〜詞曲類〜

閑話12

 詞曲類とは、大まかに言えば一種の民間俗曲歌謡で、胡楽を初めとした民間流行の楽曲に合わせて唄う歌が詞で、それらの楽曲や詞を一類のものとして分類したものである。故にそれらは更に詞選部とか曲選部とかに細分されるが、その出発が民間俗曲歌謡であったため、『四庫全書総目提要』の詞曲類には「詞曲二体は文章技芸の間に在り、厥の品は頗る卑しく、作者も貴からず、云々」と記されている。しかし、大衆楽曲歌謡史や戯曲史を考える上に於て、その代表格たる一連の元曲関係を想起するまでも無く、それ以外にも貴重な資料を多数含み、例えば、詞選部に属する後蜀の趙崇祚の『花闖W』は、『四部叢刊』集部にも採取されており、また清初の大学者朱彝尊は、同じく詞選部に属する『詞綜』を編集している。

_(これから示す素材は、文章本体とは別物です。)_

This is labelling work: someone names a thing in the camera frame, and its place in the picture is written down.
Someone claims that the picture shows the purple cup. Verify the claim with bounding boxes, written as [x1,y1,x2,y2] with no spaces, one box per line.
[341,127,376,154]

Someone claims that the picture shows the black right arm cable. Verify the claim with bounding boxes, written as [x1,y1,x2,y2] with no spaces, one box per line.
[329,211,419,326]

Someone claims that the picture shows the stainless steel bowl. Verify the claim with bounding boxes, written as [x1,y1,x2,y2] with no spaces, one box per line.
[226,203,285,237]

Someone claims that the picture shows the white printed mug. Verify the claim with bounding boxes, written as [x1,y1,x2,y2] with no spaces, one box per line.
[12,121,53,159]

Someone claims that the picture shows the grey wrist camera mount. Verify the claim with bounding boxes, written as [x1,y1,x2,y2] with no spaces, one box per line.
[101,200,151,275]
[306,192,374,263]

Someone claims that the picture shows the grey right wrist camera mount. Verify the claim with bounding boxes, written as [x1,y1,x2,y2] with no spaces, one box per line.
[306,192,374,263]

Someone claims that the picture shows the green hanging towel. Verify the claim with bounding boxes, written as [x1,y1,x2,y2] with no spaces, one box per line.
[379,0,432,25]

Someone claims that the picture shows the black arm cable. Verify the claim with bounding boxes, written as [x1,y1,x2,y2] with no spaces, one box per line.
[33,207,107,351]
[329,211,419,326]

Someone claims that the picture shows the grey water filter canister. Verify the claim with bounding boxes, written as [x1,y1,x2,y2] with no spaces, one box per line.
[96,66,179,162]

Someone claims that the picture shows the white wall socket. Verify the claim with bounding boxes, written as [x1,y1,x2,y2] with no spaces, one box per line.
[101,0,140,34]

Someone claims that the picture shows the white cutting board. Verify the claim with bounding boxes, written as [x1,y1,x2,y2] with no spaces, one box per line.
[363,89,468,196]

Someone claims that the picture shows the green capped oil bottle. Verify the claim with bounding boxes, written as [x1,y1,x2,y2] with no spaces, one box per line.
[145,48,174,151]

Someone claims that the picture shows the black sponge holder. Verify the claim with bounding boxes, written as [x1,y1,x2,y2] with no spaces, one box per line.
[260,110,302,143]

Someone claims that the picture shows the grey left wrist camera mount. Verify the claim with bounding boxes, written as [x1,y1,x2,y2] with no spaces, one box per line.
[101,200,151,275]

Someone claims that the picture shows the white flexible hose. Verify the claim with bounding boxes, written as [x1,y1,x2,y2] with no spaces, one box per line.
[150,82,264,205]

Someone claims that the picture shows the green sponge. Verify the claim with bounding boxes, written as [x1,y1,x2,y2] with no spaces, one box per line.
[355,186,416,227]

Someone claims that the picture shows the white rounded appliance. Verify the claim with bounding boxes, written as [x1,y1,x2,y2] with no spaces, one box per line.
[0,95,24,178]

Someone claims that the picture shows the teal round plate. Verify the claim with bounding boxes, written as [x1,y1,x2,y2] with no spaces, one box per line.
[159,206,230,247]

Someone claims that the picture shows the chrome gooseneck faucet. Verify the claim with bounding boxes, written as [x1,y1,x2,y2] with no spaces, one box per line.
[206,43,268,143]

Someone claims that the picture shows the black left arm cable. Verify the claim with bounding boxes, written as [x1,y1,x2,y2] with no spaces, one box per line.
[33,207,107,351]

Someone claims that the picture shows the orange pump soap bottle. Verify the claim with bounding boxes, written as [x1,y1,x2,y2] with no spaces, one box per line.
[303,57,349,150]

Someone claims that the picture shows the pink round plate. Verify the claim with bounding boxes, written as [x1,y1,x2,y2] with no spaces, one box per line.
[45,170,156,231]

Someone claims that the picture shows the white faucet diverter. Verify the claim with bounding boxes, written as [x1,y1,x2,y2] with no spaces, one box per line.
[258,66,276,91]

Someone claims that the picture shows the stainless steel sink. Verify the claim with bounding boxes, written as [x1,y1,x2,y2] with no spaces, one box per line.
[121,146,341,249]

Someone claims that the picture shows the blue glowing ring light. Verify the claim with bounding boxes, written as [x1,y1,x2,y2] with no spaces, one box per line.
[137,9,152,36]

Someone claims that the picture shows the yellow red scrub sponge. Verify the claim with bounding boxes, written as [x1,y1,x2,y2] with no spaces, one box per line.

 ここに提示する詞曲類は、明末を代表する文人の馮夢龍が編集した、曲選部に属する『山歌』の、民國24年傅經堂藏版排印本であるが、これは当時の蘇州語で唄われていた通俗民間歌謡で、男女の愛情にしろ、人情の機微にしろ、可成り大胆に明け透けに歌われており、明末蘇州地方の風俗を伺い知る貴重な資料である。